* Brief
Return the lines below in which the string "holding" occurs.

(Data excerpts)

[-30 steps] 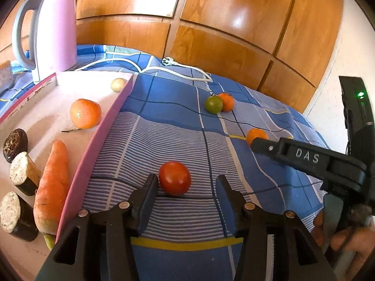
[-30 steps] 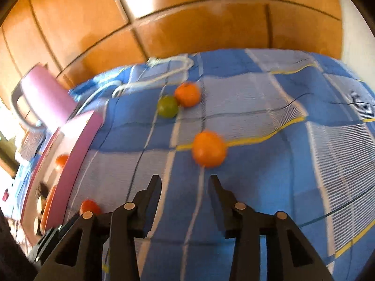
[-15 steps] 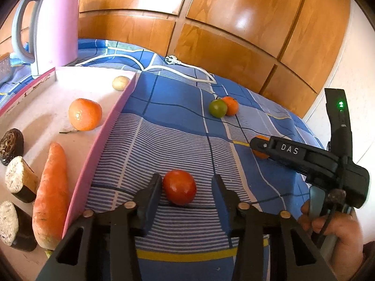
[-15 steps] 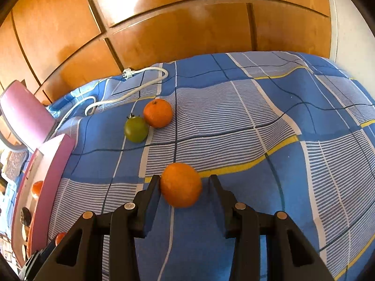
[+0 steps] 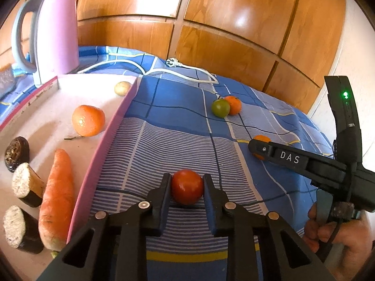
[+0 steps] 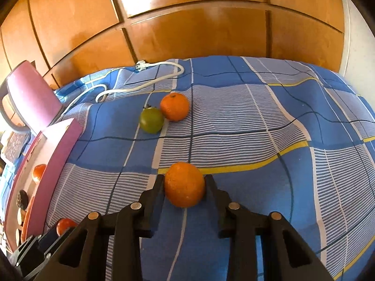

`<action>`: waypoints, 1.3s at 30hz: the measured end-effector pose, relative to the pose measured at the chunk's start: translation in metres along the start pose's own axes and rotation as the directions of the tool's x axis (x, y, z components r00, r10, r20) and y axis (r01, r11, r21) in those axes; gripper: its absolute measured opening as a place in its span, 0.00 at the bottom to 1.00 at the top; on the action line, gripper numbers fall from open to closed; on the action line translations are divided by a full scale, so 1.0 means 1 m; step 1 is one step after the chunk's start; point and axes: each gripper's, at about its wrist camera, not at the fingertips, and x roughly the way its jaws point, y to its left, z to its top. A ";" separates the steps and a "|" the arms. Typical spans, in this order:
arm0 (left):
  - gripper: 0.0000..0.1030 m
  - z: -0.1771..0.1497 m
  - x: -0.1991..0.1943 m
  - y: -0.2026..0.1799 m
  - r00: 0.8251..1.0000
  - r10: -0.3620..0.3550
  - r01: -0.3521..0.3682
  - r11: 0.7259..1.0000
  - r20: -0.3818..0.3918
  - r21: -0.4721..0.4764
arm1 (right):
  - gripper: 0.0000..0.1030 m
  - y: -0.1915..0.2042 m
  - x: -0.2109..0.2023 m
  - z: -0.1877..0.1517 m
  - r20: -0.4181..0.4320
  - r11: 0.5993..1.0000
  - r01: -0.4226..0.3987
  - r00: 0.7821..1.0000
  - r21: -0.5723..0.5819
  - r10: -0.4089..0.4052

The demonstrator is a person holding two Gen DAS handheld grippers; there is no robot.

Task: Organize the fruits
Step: 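Carry the tomato and mandarin over the pink tray and open the left gripper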

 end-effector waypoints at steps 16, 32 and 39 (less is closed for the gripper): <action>0.26 0.000 -0.054 0.009 0.987 0.087 -0.089 0.996 0.136 0.014 | 0.32 0.051 -0.017 -0.025 -0.028 0.981 -0.061 0.998 -0.182 0.057; 0.26 -0.005 -0.083 0.060 0.969 0.194 -0.162 0.967 0.155 -0.194 | 0.33 0.083 -0.044 -0.045 0.013 0.953 -0.152 0.987 -0.262 0.161; 0.26 -0.004 -0.093 0.086 0.963 0.227 -0.173 0.937 0.149 -0.304 | 0.33 0.103 -0.050 -0.057 0.007 0.933 -0.201 0.977 -0.298 0.212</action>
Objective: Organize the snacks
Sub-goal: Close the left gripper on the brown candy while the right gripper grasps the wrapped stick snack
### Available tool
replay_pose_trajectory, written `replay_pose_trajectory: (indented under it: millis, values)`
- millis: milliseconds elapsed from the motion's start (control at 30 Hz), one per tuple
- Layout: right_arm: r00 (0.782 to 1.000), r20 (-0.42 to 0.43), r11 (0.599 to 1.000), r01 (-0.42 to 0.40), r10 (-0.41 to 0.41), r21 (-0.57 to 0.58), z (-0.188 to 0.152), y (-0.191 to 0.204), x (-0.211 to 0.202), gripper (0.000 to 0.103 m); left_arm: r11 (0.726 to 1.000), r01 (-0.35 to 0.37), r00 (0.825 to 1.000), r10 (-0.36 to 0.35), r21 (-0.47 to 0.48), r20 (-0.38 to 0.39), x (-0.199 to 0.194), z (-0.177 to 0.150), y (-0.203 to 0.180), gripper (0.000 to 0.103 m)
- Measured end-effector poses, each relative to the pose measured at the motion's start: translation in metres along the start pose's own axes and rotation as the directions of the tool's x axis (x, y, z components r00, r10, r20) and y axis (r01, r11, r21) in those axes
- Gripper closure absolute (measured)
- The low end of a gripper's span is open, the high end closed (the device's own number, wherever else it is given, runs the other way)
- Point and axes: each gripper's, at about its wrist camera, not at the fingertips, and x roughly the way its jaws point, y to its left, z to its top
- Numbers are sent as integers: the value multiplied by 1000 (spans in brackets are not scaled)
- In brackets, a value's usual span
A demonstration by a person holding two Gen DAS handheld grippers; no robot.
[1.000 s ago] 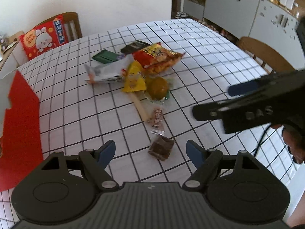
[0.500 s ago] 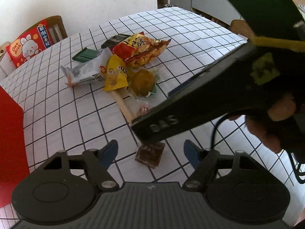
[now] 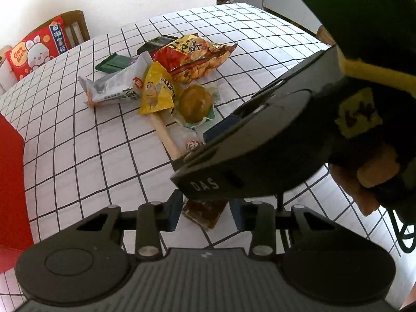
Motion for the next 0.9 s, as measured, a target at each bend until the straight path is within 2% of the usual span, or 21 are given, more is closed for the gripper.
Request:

* Exercise output
The demonstrator is a person holding two Gen DAS handheld grippers; there is no robot.
A demonstration by a person holding two Gen DAS handheld grippers; no robot.

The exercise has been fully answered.